WORK ITEM :: Please return the listing below exactly, without any of its pictures.

AVAILABLE DATA ::

++++++++++++++++++++

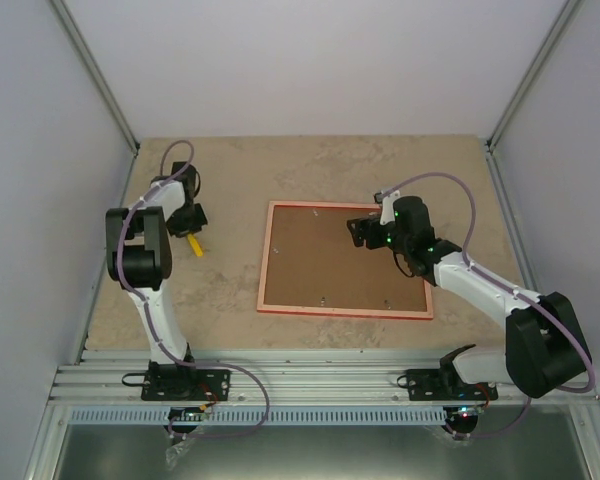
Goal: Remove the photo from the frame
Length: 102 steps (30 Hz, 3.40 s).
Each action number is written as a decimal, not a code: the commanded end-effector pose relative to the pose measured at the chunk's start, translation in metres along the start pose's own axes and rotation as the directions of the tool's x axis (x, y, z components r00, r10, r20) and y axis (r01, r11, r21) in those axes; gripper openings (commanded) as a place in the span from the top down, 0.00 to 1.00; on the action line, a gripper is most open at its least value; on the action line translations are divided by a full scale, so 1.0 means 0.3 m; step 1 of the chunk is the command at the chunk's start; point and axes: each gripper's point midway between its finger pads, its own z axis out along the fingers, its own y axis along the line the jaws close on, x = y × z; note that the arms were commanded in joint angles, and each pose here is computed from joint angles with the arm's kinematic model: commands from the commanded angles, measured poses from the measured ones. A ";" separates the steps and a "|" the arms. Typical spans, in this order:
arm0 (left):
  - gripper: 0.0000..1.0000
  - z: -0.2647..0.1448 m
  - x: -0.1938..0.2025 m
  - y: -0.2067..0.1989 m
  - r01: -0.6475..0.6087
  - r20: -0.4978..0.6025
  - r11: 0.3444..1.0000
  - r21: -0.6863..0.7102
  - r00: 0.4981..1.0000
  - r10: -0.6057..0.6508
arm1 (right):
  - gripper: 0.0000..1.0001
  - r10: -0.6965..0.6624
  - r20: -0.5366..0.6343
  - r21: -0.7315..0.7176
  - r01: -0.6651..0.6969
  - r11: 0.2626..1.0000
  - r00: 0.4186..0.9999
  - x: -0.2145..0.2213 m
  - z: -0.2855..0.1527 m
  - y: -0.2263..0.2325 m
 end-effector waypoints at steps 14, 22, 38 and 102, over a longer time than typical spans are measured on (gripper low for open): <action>0.60 0.047 -0.015 0.027 -0.014 -0.018 0.999 -0.030 1.000 0.013 | 0.08 0.002 0.008 0.057 -0.002 0.998 1.000 -0.038 -0.009 -0.031; 0.41 -0.088 -0.023 -0.003 0.034 0.044 0.996 0.085 0.998 -0.038 | 0.08 0.006 -0.026 0.072 -0.004 0.997 1.000 -0.026 -0.023 -0.036; 0.26 -0.342 0.366 -0.326 -0.215 0.100 0.915 0.342 0.976 0.192 | 0.02 0.029 -0.132 0.037 -0.024 0.999 0.991 0.075 -0.031 -0.005; 0.89 -0.159 0.358 -0.439 -0.229 0.034 0.913 0.337 0.972 0.231 | 0.02 -0.450 -0.245 -0.205 0.407 0.890 0.859 0.222 0.079 0.313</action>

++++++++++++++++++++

EXPECTED ANSWER ::
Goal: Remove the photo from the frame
Length: 102 steps (30 Hz, 3.40 s).
Each action number is written as a decimal, not a code: the commanded end-effector pose relative to the pose measured at the chunk's start, translation in metres along the start pose's own axes and rotation as the directions of the tool's x axis (x, y, z components r00, r10, r20) and y axis (r01, r11, r21) in those axes; gripper openings (commanded) as a place in the span from the top down, 0.00 to 1.00; on the action line, a gripper is most open at its least value; on the action line translations are divided by a full scale, so 1.0 means 0.3 m; step 1 of the chunk is the command at the chunk's start; point and axes: each gripper's point midway between its finger pads, its own z axis out along the fingers, its own y axis along the line the jaws close on, x = y × z; note that the arms were commanded in joint angles, and each pose here is computed from joint angles with the arm's kinematic model: commands from the commanded angles, measured poses from the measured ones. A ";" separates the steps and a "|" the arms. Typical spans, in this order:
arm0 (left):
  - gripper: 0.0000..1.0000
  - z: -0.2647..0.1448 m
  - x: -0.1938..0.2025 m
  - y: -0.2067..0.1989 m
  - r01: -0.6475..0.6087
  - r20: -0.4978..0.6025
  - r11: 0.3444..1.0000
  - r21: -0.6863..0.7102
  - r00: 0.4981..1.0000
  - r10: -0.6057..0.6508
arm1 (right):
  - gripper: 0.0000..1.0001
  - r10: -0.6965..0.6624
  - r20: -0.5366..0.6343
  - r21: -0.7315..0.7176
  - r01: -0.6651..0.6969
  - r11: 0.2626..1.0000
  - r00: 0.4186..0.9999
  - x: -0.2145..0.2213 m
  - z: -0.2855..0.1527 m
  - y: -0.2263..0.2325 m
 end-effector waypoints at steps 14, 22, 38 and 102, over a longer time than typical spans are measured on (gripper low for open): <action>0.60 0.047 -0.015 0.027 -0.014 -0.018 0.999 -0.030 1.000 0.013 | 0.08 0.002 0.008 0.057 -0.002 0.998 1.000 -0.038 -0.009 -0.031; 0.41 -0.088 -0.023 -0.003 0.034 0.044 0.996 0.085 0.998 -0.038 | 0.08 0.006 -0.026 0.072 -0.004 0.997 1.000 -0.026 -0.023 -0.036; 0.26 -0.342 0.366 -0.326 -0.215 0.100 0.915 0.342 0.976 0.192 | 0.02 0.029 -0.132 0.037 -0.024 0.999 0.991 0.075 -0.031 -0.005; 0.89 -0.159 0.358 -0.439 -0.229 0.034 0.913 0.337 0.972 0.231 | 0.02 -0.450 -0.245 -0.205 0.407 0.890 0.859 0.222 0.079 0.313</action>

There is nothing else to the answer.